Take the long exact sequences for the pairs $(D^n, \partial D^n)$ and $(D^n, D^n-0)$. Since we have an inclusion $\partial D^n\hookrightarrow D^n-0$ which is a restriction of the identity on $D^n$, then we have a map from our $(D^n, \partial D^n)$ long exact sequence of homology groups to our $(D^n, D^n-0)$ sequence of homology groups.

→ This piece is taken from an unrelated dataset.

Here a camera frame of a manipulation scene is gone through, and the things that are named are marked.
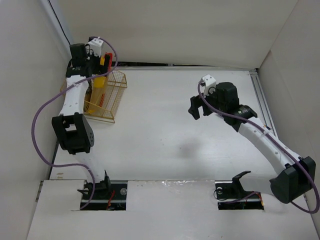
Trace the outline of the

$$\begin{array} A H_k(D^n) & \stackrel{}{\longrightarrow} & H_k(\partial D^n) & \stackrel{}{\longrightarrow} & H_k(D^n,\partial D^n) & \stackrel{}{\longrightarrow} & H_{k-1}(D^n) & \stackrel{}{\longrightarrow} & H_{k-1}(\partial D^n)\\ \downarrow{id_\ast} & & \downarrow{i_\ast} && \downarrow{f} & & \downarrow{id_\ast} & & \downarrow{i_\ast} \\ H_k(D^n) & \stackrel{}{\longrightarrow} & H_k(D^n-0) & \stackrel{}{\longrightarrow} & H_k(D^n,D^n-0) & \stackrel{}{\longrightarrow} & H_{k-1}(D^n) & \stackrel{}{\longrightarrow} & H_{k-1}(D^n-0)\\ \end{array}$$
The reason we have this map between exact sequences is purely formal, but we need to use the fact that our inclusion is a restriction of the identity to make sure all our little squares commute. Notice we obtain an induced map $f:H_k(D^n, \partial D^n)\rightarrow H_k(D^n, D^n-0)$ for all $k$. The two maps to the left and the right of $f$ are isomorphisms on homology, because the identity induces an isomorphism (obviously), and the inclusion $i:\partial D^n\hookrightarrow D^n-0$ is a homotopy equivalence. We then use the five-lemma to conclude that $f$ is an isomorphism.
Let $n=2$ and we're done. Notice that this argument only needed $D^n-0$ to deformation retract onto $\partial D^n$, so there is an obvious generalisation there.